- _Task directions_:
Please output exactly the lines that run from the line with "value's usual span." through the final line of the data, inclusive, and nothing more.

- _Source data_:
▼
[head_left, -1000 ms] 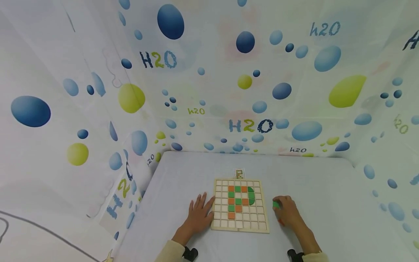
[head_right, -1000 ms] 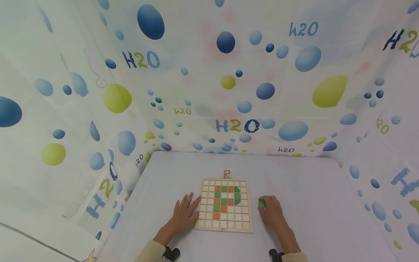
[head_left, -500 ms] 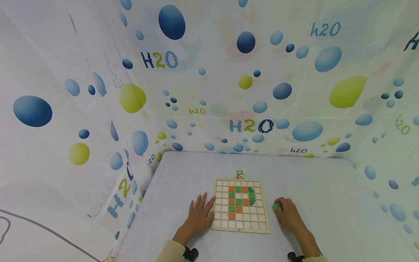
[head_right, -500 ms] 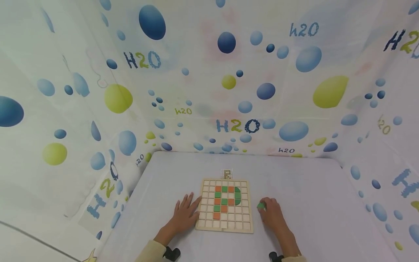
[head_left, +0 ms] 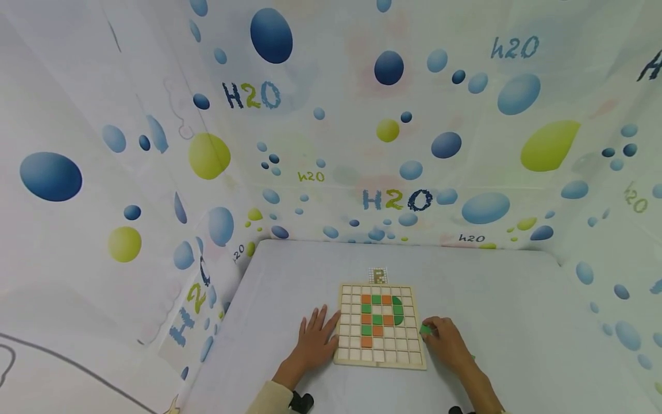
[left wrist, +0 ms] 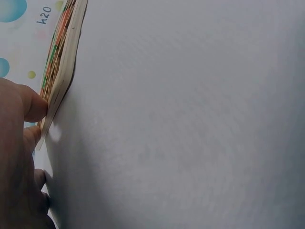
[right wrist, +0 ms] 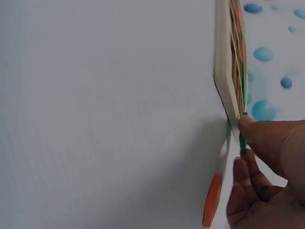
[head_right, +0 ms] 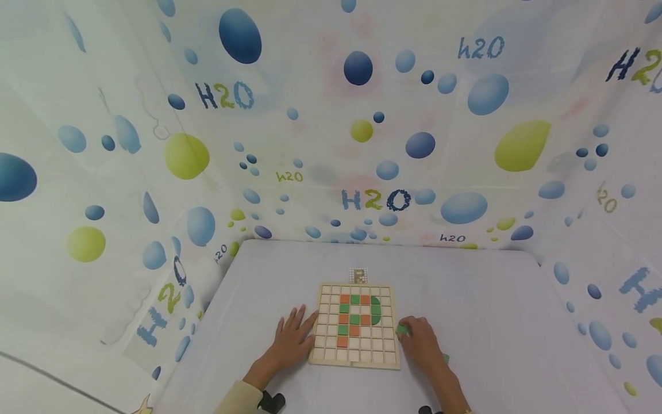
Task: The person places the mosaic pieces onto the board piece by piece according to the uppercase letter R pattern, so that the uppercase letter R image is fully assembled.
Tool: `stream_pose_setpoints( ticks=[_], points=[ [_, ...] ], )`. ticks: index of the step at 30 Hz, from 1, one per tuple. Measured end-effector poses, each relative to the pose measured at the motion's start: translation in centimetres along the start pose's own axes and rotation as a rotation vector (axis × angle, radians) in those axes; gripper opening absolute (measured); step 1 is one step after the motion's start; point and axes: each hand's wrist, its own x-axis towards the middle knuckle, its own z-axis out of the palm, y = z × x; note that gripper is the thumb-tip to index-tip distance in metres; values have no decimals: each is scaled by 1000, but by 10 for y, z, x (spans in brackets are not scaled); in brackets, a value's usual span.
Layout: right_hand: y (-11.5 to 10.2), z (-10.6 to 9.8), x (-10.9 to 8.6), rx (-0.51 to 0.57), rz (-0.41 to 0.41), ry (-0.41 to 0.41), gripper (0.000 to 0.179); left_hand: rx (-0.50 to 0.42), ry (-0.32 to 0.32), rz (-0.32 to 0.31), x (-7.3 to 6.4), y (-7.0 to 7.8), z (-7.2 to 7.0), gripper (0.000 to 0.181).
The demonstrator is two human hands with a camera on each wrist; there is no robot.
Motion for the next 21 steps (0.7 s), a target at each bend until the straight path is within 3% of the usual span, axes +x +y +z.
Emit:
stream_pose_setpoints(
  ticks=[5,10,16,21],
  points=[
    [-23,15,-7,24,-90,3,27,-8,1,5,-1,2,-2,57],
    [-41,30,-10,29,-175,-46,22,-31,6,17,-2,4,-4,57],
    [-48,38,-12,14,-243,-98,21,-77,51,54,-5,2,0,57],
    [-48,37,-12,8,-287,-99,19,-44,21,23,-4,4,-4,57]
  ],
)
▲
- _Task result_:
Tool: `stream_pose_setpoints( ticks=[_], points=[ [_, ...] ], )`. ticks: index of the step at 30 Hz, from 1, one per tuple. Measured end-effector poses, each relative to the pose measured at the motion's start: translation in centimetres along the start pose's own axes and rotation as a rotation vector (axis × angle, radians) in those axes; gripper opening absolute (measured); step 1 is one step after the motion's start; point and axes: each hand's wrist, its own x-axis towards the middle knuckle, its own z-axis out of the palm, y = z × x; note that gripper is the thumb-tip to index-tip distance in metres; values have no decimals: each is scaled by 1000, but by 10 for y, z, x (spans in brackets are not scaled); in brackets, a value's usual span.
Layout: right_hand: y (-11.5 to 10.2), z (-10.6 to 9.8), x (-10.9 to 8.6), rx (-0.51 to 0.57), rz (-0.41 to 0.41), ry (-0.41 to 0.41), gripper (0.000 to 0.179); left_hand: rx (-0.50 to 0.42), ry (-0.32 to 0.32), rz (-0.32 to 0.31), x (-7.3 to 6.4), y (-7.0 to 7.8), z (-7.2 to 7.0), gripper (0.000 to 0.181).
The demonstrator is two human hands with a camera on each wrist; there is no robot.
Motion for the next 21 steps (0.7 s), a target at each bend until the straight path is within 3% of the usual span, axes +x +y +z.
Emit:
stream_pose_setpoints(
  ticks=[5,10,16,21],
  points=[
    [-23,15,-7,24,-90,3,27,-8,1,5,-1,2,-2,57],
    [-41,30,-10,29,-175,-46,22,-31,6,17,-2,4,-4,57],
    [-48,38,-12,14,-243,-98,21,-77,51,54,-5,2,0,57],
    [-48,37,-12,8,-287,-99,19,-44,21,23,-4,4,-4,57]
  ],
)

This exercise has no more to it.